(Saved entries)
+--

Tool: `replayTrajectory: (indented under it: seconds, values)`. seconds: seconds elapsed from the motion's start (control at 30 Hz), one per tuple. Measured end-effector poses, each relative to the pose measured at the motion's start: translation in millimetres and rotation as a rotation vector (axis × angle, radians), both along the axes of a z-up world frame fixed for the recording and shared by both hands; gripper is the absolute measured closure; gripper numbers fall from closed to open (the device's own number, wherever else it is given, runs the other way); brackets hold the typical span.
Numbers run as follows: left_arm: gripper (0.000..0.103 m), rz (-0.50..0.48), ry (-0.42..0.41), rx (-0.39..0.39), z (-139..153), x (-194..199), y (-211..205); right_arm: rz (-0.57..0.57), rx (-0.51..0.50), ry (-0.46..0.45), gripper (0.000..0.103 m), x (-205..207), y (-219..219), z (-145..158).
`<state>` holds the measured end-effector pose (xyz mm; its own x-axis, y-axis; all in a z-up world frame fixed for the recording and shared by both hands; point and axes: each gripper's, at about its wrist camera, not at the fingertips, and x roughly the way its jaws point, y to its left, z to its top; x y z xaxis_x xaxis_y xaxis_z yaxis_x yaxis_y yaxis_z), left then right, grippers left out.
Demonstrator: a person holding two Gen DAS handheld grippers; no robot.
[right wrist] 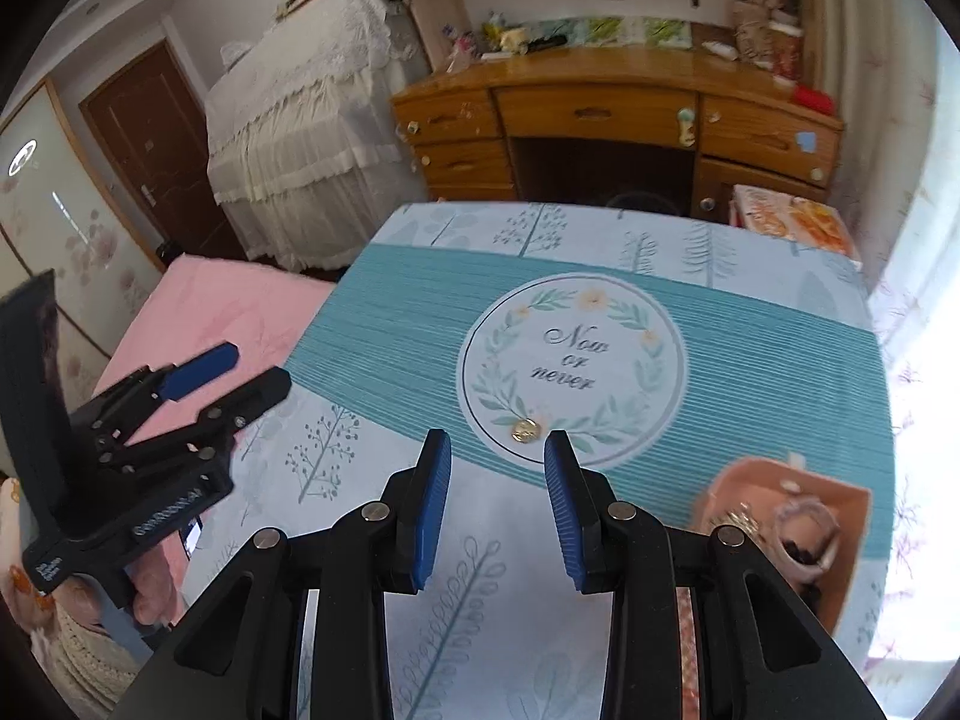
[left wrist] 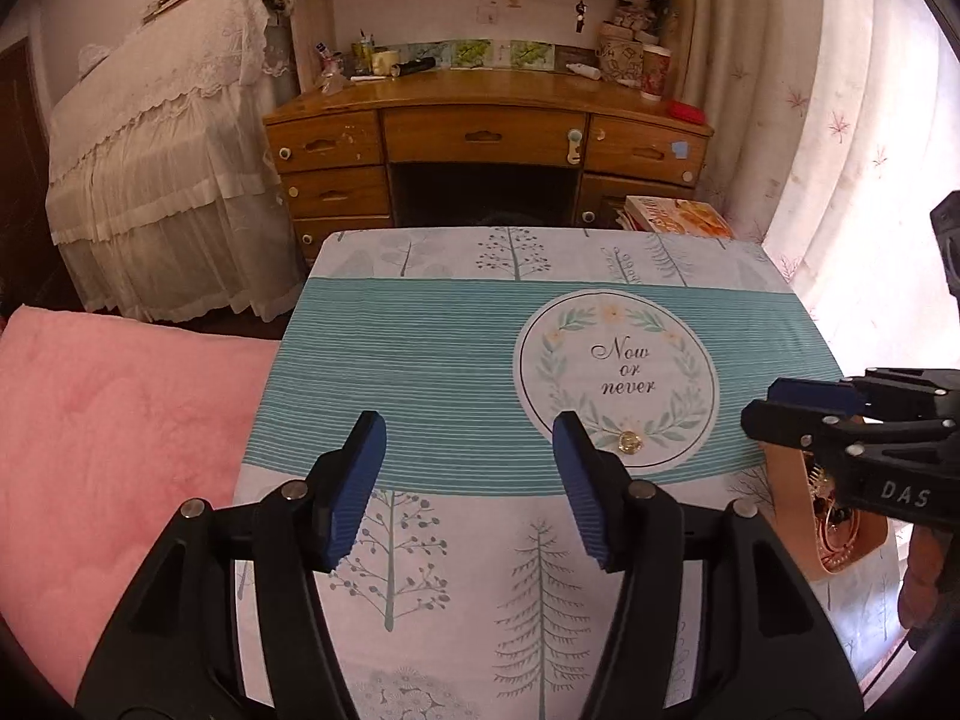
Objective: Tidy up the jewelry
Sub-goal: 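Move the right gripper to the gold round pendant and grasp it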
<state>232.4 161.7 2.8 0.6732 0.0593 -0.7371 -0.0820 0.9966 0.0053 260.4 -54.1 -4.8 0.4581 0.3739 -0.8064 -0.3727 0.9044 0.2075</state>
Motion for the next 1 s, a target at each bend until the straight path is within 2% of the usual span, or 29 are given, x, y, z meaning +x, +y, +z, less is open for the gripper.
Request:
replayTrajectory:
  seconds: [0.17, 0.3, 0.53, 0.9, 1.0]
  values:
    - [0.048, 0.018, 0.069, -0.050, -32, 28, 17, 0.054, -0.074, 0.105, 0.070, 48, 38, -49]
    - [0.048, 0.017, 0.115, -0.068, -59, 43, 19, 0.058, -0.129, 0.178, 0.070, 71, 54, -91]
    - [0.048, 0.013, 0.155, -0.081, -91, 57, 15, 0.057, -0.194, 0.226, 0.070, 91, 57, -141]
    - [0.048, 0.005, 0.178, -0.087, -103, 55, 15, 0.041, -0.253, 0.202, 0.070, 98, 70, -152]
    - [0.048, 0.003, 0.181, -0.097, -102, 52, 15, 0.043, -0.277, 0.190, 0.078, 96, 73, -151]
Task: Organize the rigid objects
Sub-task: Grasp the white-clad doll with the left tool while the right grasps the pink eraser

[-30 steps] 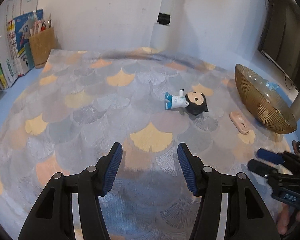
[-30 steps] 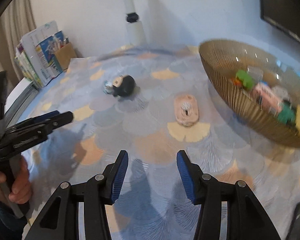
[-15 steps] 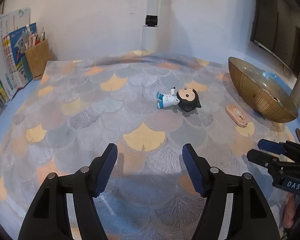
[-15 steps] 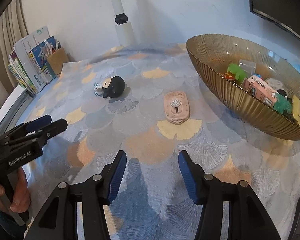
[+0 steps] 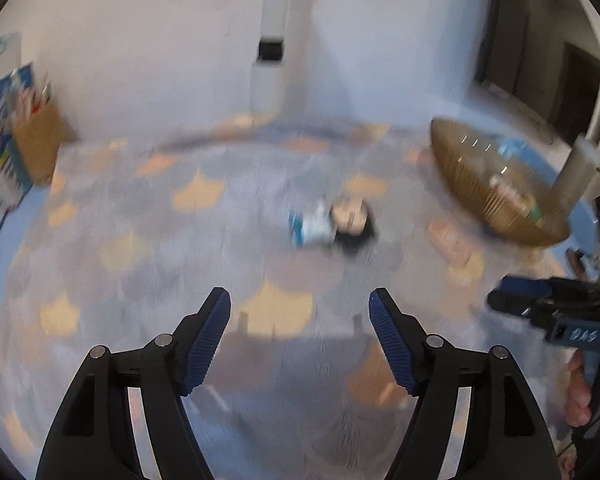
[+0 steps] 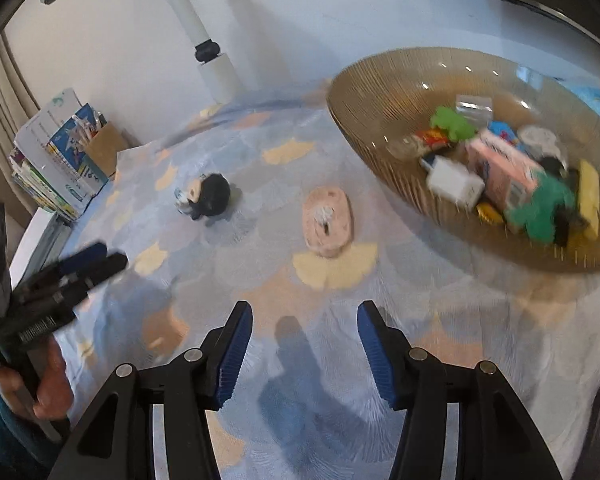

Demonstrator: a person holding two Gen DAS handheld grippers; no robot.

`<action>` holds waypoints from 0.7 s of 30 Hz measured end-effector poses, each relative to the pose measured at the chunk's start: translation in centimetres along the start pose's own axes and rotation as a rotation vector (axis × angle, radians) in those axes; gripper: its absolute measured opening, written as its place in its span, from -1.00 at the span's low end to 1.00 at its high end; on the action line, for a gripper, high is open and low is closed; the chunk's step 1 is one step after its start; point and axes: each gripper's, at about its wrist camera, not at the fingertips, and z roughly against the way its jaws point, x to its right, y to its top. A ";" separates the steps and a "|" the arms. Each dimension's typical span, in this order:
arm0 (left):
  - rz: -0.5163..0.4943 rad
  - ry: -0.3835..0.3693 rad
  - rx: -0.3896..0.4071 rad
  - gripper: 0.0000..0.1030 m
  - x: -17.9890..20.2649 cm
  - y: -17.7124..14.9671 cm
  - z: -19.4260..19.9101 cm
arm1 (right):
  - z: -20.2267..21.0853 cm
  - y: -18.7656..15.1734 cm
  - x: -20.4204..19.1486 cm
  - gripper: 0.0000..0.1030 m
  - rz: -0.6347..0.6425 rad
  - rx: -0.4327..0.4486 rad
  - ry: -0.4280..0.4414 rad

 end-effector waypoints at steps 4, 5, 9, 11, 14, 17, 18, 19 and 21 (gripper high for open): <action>-0.070 -0.035 0.001 0.47 0.7 3.1 -1.3 | -1.2 2.3 -0.9 0.07 0.034 -0.006 -0.073; -0.075 -0.050 -0.008 0.47 0.9 3.4 -1.9 | -1.8 2.6 -1.1 0.07 0.048 -0.005 -0.110; -0.092 -0.069 -0.050 0.47 1.9 4.1 -5.3 | -4.1 2.9 -1.5 0.07 0.075 -0.011 -0.191; -0.102 -0.071 -0.075 0.47 2.1 4.3 -7.0 | -4.5 3.1 -2.0 0.07 0.102 0.015 -0.219; -0.116 -0.067 -0.111 0.47 2.3 4.3 -8.9 | -5.2 3.4 -2.5 0.07 0.124 0.026 -0.231; -0.085 -0.097 -0.130 0.46 1.9 4.2 -10.1 | -5.4 3.6 -2.6 0.06 0.132 0.049 -0.236; -0.078 -0.103 -0.127 0.41 1.9 4.2 -10.2 | -5.5 3.6 -2.7 -0.04 0.137 0.057 -0.236; -0.079 -0.102 -0.119 0.40 1.9 4.1 -10.1 | -5.6 3.7 -2.8 -0.30 0.149 0.060 -0.235; -0.094 -0.081 -0.111 0.39 2.2 3.9 -9.8 | -5.8 3.7 -3.1 -0.35 0.164 0.055 -0.209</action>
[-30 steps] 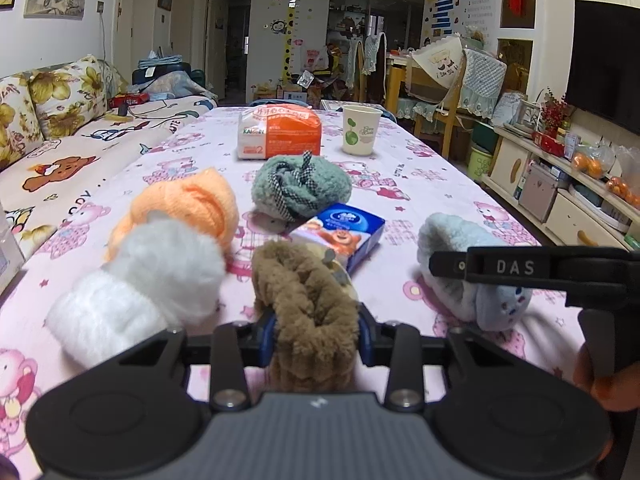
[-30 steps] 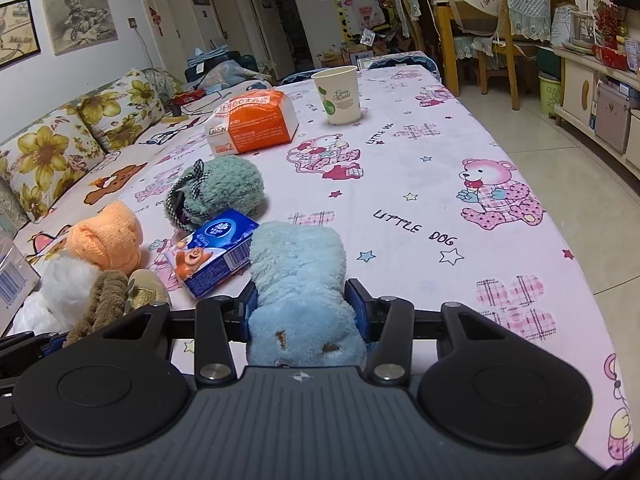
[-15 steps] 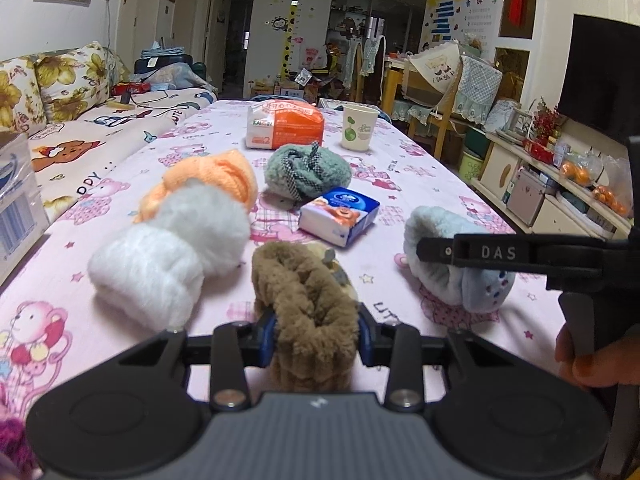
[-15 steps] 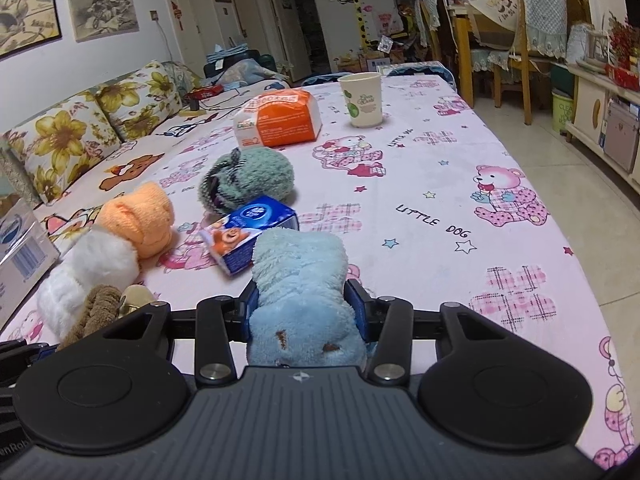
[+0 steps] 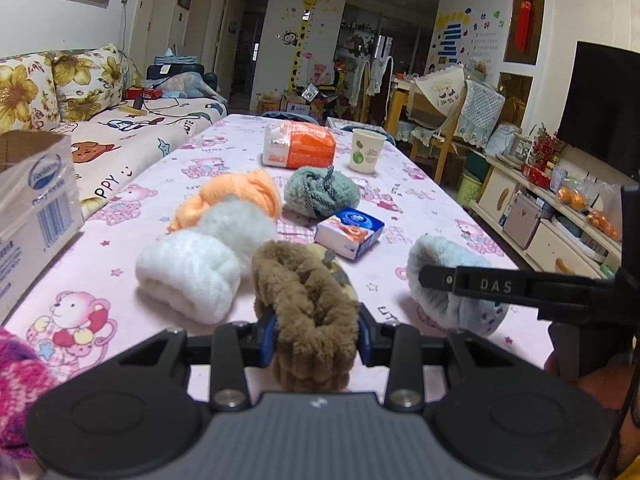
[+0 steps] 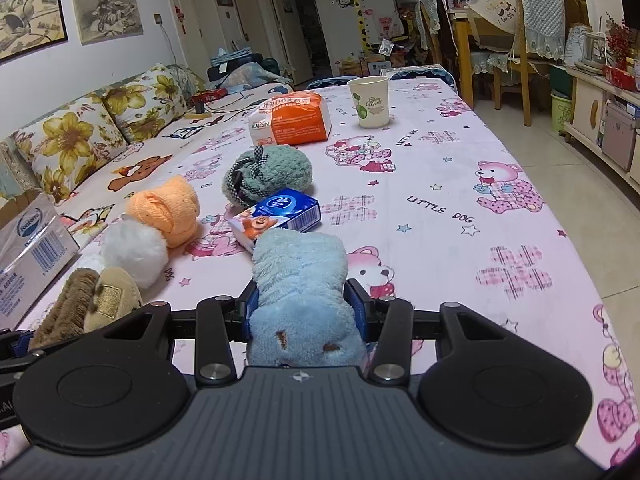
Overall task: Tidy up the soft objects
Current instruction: 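Lift both held items and carry them over the cardboard box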
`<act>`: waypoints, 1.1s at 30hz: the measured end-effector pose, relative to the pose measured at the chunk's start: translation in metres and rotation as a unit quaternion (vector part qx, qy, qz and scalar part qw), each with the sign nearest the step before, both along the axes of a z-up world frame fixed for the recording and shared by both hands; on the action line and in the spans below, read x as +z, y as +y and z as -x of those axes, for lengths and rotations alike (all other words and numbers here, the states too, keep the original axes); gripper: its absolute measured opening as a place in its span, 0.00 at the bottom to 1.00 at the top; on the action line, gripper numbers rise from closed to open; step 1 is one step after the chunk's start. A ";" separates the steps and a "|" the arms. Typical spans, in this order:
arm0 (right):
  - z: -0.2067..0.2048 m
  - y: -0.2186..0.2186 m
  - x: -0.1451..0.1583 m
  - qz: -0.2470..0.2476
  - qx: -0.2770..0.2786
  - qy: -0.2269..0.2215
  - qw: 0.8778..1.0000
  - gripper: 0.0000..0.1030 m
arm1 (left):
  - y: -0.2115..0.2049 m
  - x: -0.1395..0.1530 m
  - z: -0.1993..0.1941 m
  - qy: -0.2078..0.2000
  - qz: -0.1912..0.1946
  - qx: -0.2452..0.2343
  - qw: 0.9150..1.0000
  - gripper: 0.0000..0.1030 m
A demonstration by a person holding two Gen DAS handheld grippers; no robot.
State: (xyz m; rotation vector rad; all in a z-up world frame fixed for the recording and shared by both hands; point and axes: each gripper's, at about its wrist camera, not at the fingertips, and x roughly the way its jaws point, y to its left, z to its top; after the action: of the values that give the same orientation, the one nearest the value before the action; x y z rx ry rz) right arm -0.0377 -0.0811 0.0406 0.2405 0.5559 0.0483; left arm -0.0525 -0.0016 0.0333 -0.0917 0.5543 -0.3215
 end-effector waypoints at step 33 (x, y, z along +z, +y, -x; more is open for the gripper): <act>0.042 0.045 0.019 0.004 -0.021 0.011 1.000 0.53 | 0.047 0.036 0.018 -0.057 0.039 0.011 0.998 0.36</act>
State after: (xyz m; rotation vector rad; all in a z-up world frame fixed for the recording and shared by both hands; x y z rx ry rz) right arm -0.0801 -0.0358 0.0592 0.2441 0.5732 0.0024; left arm -0.0708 0.0451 0.0697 -0.1534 0.4279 -0.3255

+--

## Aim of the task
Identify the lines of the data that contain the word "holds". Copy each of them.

## Exercise result
`<state>` holds the measured end-effector pose (xyz mm; its own x-axis, y-axis; all in a z-up world frame fixed for the recording and shared by both hands; point and axes: each gripper's, at about its wrist camera, not at the fingertips, and x roughly the way its jaws point, y to its left, z to its top; x y z xaxis_x xaxis_y xaxis_z yaxis_x yaxis_y yaxis_z), left then right, grippers left out.
`<action>` holds waypoints from 0.7 s of 30 Hz measured end-effector poses, each relative to the pose measured at the chunk's start: translation in centimetres along the start pose's own axes and rotation as a rotation vector (axis × angle, radians) in those axes; gripper: its absolute measured opening, written as its place in its span, from -1.00 at the span's low end to 1.00 at its high end; on the action line, for a gripper, high is open and low is closed; the chunk's step 1 is one step after its start; point and axes: each gripper's, at about its wrist camera, not at the fingertips, and z roughly against the way its jaws point, x to its right, y to its top. A ";" separates the steps and a "|" the arms. Each dimension's typical span, in this order:

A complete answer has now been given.